- _ACTION ITEM_:
Search the lines of the records for the word "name", and copy every line that has it.

- _RECORDS FOR THE TASK_:
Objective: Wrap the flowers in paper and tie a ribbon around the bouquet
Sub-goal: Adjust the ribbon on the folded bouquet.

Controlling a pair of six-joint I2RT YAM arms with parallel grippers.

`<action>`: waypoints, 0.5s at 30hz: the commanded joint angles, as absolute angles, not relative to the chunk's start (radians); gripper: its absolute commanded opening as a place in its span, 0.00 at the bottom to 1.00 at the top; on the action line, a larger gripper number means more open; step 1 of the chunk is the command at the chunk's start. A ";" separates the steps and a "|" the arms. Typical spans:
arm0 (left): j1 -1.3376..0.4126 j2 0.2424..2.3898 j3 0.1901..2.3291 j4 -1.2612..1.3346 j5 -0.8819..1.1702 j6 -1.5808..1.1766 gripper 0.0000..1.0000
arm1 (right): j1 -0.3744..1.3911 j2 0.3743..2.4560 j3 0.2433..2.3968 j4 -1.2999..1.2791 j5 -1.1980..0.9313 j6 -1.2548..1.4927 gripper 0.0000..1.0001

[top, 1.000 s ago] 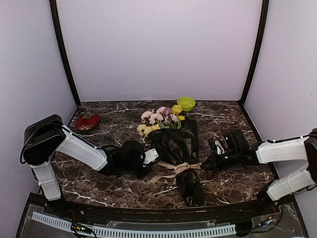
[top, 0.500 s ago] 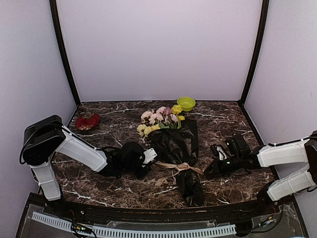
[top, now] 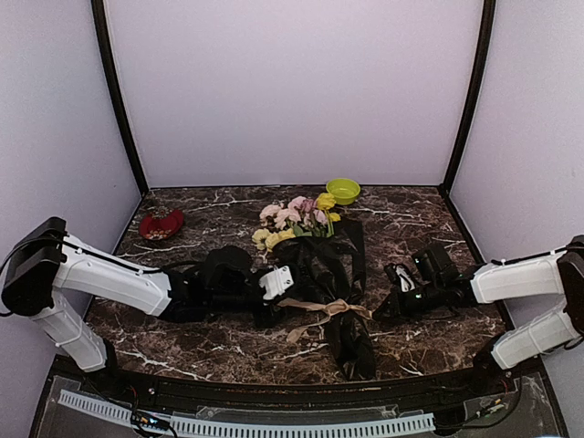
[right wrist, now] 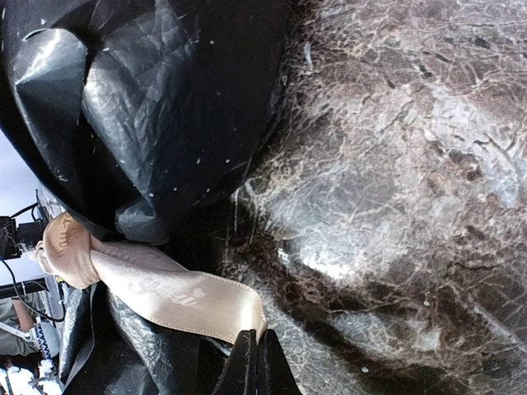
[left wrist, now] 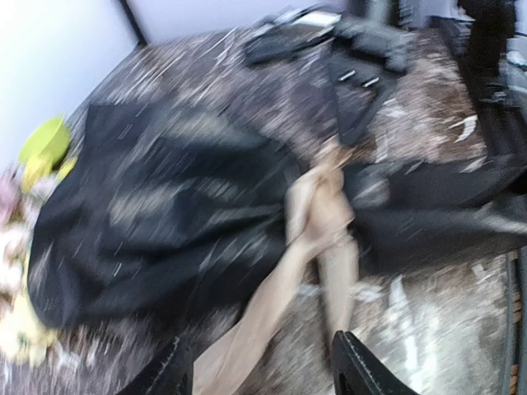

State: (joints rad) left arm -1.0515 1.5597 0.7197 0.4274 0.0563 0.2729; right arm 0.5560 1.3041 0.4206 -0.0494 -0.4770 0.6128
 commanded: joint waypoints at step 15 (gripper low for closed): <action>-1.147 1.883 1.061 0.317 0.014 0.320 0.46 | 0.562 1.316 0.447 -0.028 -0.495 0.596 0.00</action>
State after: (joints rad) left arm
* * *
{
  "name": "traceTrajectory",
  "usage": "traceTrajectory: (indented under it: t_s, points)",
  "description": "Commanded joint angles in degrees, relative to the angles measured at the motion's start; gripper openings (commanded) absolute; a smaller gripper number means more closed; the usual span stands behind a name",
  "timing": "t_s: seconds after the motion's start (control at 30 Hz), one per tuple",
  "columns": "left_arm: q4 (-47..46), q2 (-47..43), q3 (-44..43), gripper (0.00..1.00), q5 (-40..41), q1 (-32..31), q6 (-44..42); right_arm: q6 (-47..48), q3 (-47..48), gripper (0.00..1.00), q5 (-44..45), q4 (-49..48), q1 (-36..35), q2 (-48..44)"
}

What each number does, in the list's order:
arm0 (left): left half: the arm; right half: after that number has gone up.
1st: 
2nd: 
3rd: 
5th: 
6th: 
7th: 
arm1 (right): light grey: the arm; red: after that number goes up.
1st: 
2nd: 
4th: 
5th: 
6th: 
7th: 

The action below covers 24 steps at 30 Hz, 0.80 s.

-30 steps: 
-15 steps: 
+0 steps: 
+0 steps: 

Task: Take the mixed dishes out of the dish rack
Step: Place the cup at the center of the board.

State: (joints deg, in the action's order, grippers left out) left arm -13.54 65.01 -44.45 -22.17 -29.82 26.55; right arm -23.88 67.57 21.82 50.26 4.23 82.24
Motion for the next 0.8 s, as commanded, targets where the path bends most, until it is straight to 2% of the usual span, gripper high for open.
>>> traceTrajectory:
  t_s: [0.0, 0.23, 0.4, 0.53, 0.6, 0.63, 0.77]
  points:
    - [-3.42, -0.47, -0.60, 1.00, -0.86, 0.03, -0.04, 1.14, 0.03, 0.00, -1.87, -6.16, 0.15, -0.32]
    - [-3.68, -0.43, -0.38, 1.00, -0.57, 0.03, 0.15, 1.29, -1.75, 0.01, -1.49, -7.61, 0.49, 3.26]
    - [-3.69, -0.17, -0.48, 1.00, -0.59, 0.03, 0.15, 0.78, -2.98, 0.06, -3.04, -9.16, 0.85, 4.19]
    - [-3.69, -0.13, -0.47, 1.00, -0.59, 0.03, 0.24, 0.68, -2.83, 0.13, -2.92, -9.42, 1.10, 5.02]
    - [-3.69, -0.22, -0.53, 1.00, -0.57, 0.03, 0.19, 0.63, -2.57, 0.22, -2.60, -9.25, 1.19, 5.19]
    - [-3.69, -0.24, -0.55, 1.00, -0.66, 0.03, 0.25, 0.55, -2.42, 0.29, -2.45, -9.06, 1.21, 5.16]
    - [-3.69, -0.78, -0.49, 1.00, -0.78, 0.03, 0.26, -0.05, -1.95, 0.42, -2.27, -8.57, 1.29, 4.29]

- _SOLUTION TO THE EXERCISE_:
  "name": "traceTrajectory",
  "description": "Commanded joint angles in degrees, relative to the angles measured at the motion's start; gripper openings (commanded) absolute; a smaller gripper number means more closed; the usual span stands behind a name",

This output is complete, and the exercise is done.